Abutting the terraces to the north-east is the small rectangular Quiet Garden, enclosed by tall yew hedges, with a rockwork entrance arch at the south-west corner shaded by a grove of mature beech and lime trees underplanted with spring bulbs. North-east of the Quiet Garden and enclosed by high brick walls is a range of glasshouses and outbuildings, shown established on the OS 1st edition (1877). From a central gap in the wisteria-clad south-east wall an axial grass path slopes south-eastwards, through a rose garden with ancient mulberry trees along its south-west side and beyond into an orchard with a small nuttery overlooked by the late C18 Elephant House (now known as Annagh House, listed grade II) built against the estate wall. A grass path from the south-east end of the orchard leads, via an area of ornamental woodland, shrubbery, and an early C20 overgrown rockery, to the lake, now (1997) largely hidden from view by bankside planting. The lake, which was constructed in 1869 for Charles Stewart Hardy on land brought into the park in c 1733, contains islands, the largest of which is connected to the north-west shore by a three-arched brick bridge (listed grade II). To the west are lawns with mature trees, planted in the early C20 on a former part of the adjacent paddock.

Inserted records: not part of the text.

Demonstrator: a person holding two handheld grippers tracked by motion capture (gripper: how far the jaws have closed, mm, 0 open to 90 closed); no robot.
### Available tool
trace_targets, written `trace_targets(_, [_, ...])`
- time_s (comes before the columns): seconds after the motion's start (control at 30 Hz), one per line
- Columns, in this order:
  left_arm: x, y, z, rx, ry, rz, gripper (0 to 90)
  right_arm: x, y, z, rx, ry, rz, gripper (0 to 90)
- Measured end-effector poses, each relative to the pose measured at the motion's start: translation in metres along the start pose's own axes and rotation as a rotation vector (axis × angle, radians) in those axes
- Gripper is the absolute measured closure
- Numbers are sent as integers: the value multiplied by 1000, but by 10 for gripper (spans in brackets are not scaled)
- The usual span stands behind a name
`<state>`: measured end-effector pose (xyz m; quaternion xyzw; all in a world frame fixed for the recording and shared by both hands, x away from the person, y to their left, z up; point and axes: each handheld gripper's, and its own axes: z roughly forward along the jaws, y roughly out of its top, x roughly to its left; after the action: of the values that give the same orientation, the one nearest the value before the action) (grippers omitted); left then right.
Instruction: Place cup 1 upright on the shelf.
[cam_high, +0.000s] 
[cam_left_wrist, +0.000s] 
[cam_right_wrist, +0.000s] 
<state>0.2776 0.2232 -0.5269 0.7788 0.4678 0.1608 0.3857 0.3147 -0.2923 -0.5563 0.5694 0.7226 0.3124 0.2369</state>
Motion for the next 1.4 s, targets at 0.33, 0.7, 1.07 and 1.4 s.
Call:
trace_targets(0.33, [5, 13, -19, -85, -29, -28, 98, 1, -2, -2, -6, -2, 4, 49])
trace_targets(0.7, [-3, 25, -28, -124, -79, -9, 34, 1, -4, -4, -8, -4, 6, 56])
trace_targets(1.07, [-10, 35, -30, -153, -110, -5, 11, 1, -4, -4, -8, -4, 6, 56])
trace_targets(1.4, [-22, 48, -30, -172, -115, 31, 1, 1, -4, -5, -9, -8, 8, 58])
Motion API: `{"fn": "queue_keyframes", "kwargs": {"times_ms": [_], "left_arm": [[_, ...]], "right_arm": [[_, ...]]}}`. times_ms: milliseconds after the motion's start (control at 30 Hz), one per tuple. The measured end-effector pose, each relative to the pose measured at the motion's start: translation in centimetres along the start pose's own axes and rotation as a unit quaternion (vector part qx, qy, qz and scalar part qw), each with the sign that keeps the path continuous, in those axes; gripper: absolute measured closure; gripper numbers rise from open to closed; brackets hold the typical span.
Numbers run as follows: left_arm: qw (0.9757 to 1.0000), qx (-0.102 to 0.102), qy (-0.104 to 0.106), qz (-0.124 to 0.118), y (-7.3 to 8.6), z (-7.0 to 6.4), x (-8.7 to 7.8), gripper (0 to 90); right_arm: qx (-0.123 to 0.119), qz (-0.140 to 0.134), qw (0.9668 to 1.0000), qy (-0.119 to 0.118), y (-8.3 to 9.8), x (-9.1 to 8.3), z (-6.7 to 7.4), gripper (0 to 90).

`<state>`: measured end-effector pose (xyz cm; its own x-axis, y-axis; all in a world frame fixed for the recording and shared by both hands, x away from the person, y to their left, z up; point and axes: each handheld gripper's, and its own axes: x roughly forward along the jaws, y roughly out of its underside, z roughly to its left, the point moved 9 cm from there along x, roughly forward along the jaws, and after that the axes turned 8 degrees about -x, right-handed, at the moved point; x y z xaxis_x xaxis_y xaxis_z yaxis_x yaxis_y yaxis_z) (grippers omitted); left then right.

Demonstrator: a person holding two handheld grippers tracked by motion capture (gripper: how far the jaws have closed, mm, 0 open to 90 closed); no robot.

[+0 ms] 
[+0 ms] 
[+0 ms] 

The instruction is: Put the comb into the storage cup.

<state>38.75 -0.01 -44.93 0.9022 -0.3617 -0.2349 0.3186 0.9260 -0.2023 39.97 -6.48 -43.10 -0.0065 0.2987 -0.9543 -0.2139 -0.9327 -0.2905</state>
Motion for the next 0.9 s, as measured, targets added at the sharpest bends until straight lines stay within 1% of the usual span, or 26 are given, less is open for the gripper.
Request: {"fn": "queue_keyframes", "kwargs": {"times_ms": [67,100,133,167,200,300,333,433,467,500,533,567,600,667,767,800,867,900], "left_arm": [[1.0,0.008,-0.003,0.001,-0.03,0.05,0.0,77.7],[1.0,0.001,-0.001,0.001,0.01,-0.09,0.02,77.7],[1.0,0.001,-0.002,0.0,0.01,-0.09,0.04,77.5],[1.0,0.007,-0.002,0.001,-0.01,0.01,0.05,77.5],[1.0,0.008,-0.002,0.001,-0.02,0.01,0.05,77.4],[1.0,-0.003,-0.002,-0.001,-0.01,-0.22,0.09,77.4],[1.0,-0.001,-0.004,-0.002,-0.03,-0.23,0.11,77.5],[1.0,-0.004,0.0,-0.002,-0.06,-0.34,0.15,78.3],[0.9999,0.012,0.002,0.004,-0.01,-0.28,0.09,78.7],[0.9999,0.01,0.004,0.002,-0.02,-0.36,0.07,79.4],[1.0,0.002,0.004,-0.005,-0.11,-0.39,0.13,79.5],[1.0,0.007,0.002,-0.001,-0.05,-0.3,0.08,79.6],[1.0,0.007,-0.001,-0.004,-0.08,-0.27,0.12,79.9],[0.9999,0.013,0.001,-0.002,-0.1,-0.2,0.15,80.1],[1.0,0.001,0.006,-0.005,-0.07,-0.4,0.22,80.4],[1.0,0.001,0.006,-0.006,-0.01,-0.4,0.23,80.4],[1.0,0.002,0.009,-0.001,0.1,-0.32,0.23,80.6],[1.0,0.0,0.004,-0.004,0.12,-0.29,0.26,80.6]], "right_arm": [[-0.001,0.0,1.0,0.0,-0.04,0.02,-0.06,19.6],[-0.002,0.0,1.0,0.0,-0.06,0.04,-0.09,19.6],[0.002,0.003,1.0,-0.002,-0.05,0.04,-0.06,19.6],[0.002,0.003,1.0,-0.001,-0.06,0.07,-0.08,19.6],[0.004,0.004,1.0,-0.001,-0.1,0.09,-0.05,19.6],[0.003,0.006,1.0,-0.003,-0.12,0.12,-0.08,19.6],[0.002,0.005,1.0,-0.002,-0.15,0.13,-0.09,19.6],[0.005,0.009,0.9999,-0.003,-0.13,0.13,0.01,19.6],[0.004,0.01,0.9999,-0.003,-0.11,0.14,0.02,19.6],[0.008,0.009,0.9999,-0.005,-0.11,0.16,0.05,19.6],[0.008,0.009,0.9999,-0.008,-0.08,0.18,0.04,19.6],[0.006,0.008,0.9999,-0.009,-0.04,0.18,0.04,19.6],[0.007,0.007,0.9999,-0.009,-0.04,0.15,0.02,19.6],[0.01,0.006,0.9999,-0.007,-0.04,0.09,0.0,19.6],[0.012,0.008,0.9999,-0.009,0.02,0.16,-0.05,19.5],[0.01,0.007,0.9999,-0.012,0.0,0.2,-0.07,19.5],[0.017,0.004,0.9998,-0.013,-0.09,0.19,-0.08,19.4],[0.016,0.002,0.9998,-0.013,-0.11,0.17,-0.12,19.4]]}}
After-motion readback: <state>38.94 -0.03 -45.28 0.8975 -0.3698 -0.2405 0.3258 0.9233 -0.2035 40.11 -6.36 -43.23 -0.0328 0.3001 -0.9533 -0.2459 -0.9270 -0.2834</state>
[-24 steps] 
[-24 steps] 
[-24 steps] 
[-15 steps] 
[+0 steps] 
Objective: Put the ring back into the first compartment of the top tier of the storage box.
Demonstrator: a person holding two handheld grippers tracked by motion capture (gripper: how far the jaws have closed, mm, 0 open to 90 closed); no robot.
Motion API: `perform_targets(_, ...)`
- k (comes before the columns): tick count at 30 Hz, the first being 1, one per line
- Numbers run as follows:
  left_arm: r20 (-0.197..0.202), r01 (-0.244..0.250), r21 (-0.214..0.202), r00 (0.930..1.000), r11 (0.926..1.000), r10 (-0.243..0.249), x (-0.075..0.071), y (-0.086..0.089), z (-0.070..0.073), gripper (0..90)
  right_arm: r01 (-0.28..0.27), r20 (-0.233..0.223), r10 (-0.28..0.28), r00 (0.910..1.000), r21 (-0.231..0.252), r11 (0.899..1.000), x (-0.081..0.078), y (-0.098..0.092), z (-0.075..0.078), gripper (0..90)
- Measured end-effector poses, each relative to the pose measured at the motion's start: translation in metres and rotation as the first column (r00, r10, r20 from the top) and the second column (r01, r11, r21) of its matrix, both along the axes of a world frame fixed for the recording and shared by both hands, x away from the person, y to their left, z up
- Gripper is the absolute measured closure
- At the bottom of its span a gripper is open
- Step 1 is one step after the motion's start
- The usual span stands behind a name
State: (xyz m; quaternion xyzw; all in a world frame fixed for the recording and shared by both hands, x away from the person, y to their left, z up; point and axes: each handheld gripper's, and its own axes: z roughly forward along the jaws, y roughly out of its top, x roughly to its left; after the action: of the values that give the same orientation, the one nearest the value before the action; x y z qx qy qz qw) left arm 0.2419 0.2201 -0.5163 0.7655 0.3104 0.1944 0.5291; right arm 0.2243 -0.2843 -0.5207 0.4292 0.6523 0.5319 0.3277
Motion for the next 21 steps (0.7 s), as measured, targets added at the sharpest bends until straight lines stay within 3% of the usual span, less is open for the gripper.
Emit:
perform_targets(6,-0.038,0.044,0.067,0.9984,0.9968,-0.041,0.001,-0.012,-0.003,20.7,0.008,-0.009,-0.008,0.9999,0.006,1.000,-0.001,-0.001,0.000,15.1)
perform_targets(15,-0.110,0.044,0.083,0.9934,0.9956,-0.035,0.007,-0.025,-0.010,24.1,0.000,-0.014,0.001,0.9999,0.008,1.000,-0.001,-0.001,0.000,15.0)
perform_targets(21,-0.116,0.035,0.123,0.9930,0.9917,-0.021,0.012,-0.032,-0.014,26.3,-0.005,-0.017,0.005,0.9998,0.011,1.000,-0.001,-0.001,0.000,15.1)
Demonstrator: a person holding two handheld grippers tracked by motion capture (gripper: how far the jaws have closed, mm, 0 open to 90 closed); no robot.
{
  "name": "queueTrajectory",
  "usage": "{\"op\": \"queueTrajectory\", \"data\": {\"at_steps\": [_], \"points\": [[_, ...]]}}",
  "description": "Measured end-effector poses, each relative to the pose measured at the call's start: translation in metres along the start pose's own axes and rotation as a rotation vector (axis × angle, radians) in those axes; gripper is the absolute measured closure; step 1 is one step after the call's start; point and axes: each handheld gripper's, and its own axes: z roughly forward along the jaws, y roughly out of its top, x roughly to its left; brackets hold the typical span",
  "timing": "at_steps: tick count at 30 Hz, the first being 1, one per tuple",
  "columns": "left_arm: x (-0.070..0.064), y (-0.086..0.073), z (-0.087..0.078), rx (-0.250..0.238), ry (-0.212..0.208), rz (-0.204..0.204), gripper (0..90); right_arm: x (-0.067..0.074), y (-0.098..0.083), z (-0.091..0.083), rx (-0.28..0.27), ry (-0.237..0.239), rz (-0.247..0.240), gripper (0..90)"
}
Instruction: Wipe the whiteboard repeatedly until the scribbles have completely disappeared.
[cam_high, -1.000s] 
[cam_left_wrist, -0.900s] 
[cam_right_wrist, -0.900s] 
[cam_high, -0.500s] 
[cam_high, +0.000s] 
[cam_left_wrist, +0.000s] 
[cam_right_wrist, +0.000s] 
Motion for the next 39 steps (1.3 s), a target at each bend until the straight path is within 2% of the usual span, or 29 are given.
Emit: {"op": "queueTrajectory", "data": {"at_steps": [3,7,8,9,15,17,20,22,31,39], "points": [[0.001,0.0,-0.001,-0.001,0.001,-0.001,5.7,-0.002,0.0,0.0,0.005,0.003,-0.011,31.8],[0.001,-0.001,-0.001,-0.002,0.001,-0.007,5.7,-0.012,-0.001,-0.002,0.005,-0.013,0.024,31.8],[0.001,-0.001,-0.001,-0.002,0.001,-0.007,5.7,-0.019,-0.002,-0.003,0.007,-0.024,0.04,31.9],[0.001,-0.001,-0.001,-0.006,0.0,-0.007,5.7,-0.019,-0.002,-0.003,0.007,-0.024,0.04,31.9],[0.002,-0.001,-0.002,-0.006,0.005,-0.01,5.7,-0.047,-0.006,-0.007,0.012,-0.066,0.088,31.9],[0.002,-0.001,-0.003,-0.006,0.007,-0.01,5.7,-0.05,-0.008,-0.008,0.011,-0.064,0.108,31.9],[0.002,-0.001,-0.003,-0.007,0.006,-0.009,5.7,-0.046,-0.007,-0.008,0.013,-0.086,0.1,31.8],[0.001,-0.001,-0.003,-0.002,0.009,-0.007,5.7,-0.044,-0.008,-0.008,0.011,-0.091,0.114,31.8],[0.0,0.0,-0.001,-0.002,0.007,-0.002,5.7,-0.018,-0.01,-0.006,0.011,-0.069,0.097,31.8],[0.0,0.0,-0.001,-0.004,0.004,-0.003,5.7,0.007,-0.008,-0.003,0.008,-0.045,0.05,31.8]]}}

PARK The parkland extends for c 1.3km to the south and south-west of the gardens, rising gently up the side of the river valley from north-east to south-west but with falling ground in the south-east corner. The park is medieval in origin but its early history is unclear. It was enlarged to near its present size in the early or mid C18 when James Colebrook diverted both the Canterbury to Ashford road, to enclose land to the north-east (the site of the present lake), and, in 1733, the Dane Street to Godmersham road which added a further 200 acres (c 81ha) in the south-west (guidebook). These extensions appear to be substantiated by the boundaries shown on Andrews, Dury and Herbert's map of Kent of 1769. A further strip of land, part of which is now (1997) occupied by Chilham Vineyard, was added along the present north-west boundary between 1769 and 1870 (OS 1877) after the realignment westwards of the A20.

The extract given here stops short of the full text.